In New Prints, Marcel Dzama Stages an Allegorical Dance with Death
Drawing the curtains to Marcel Dzama’s imagined theatre, where paper is the stage for a dark and fantastical universe, one finds avant-garde dancers, costumed performers, and gothic fables. The Canadian’s current shows of prints at Crown Point Press, “The Fallen Fables,” pays testament not only to his refined hand in drawing and etching, with three new aquatints and a portfolio of twelve prints, but also to Dzama’s skill as a filmmaker; included are three of his past absurdist films—including the 35-minute silent Une Danse des Bouffons (2013), starring Kim Gordon and with a haunting soundtrack by Arcade Fire—which bring his allegorical dance with death to the realm of moving image.

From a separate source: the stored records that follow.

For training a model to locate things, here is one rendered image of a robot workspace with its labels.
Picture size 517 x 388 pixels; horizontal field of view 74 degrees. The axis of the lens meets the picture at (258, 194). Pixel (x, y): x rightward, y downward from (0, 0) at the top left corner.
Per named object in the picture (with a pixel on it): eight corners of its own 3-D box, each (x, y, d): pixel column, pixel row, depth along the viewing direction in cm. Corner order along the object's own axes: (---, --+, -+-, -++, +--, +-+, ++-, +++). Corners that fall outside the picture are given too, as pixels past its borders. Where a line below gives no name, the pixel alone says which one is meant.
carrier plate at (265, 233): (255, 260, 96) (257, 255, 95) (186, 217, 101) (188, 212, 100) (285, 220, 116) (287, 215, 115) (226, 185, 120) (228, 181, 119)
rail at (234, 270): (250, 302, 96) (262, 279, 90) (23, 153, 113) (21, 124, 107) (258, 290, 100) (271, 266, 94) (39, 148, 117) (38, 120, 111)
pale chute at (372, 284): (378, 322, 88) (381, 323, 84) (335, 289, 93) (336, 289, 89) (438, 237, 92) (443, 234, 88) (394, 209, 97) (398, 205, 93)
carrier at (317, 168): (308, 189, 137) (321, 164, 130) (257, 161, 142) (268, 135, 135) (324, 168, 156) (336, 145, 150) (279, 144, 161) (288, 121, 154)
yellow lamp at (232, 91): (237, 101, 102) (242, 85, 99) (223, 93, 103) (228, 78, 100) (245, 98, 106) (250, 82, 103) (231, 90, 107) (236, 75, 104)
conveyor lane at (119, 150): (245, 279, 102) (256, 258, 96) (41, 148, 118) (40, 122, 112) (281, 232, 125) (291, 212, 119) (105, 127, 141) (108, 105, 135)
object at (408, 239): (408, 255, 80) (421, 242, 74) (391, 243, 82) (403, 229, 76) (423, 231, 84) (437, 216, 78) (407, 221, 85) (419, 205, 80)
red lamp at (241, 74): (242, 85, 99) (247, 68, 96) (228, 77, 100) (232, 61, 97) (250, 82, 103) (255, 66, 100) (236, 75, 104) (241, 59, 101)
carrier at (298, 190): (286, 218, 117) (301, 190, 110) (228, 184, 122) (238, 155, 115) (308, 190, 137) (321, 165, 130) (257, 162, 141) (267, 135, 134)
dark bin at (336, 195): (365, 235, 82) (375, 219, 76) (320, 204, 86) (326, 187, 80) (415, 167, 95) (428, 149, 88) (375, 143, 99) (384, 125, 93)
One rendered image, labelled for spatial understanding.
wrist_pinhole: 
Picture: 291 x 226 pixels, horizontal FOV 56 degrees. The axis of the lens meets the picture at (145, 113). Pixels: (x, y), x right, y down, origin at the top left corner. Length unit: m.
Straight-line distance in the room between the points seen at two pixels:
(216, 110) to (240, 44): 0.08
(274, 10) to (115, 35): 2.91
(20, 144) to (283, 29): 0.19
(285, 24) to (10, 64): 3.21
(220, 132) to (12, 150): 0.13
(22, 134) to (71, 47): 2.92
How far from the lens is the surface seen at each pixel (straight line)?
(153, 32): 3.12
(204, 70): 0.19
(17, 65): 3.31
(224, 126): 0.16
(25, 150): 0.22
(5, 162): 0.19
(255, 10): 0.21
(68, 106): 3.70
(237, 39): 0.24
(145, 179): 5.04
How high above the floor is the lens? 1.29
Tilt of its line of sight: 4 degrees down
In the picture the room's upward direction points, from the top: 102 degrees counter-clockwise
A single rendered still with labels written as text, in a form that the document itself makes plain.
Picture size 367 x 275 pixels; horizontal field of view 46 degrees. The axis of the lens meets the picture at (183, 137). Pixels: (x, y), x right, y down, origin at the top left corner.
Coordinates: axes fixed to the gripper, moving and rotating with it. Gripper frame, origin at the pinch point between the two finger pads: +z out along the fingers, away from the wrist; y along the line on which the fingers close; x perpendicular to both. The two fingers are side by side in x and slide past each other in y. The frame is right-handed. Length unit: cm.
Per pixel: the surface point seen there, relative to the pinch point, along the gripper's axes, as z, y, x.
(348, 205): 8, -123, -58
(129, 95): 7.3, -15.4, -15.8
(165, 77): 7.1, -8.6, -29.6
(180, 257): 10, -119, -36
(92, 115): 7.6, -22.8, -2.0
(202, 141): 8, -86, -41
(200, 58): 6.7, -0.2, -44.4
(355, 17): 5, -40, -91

The influence of costume and stage design on the colored etchings Our Daughter’s Dance With Wisdom and Here’s A Fine Revolution (both 2015) is clear and not incidental: in early 2016, Dzama’s costumes will take to the stage with the New York City Ballet for a production based on a Hans Christian Anderson story. Specifically, these polka dotted outfits refer to Relâche, a 1924 Dadaist ballet by the French artist Francis Picabia. These works give a sense of how integral the history of the avant-gardes is for Dzama. The first print of “The Fallen Fables” portfolio, for example, scratchily outlines the naked body from Marcel Duchamp’s Etant Donnés (1946–66), not to mention the Duchamp-influenced romantic storyline of Une Danse. Additionally, hints of Joseph Beuys’s 1974 performance piece with a coyote can be seen in several of the prints, evidenced through a small wolf.
The gothic style of “The Fallen Fables” etchings recalls that of Gustav Doré’s 19th-century esoteric engravings, while phrases from Goya’s Disasters of War (1810–1820) are inscribed in a cursive hand. The polka-dotted performers pop-up again in this black-and-white portfolio, which presents a coherent theatrical world where hooded dancers side-kick with canes, and a black-masked “beauty” is placed alongside a bear-like “beast.” These figures recall the choreographed moves and clothing of the dancers of Dzama’s film work, only here put to paper.
Dzama goes so far as to cast himself within the allegories of his creation, and even describes his materials in the dark terms of his subjects. He told Crown Point Press founder Kathan Brown while he worked, “The monster is in the service of the white knight… he paints acid onto the plate to bite the shadows into it.” This exhibition reaps the rewards of a practice propelled by drama and frequented by the souls of artists long sent to their graves.
“Marcel Dzama: The Fallen Fables” is on view at Crown Print Press, New York, Nov. 4, 2015 – Jan. 2, 2016, with a talk by the artist on Dec. 15th.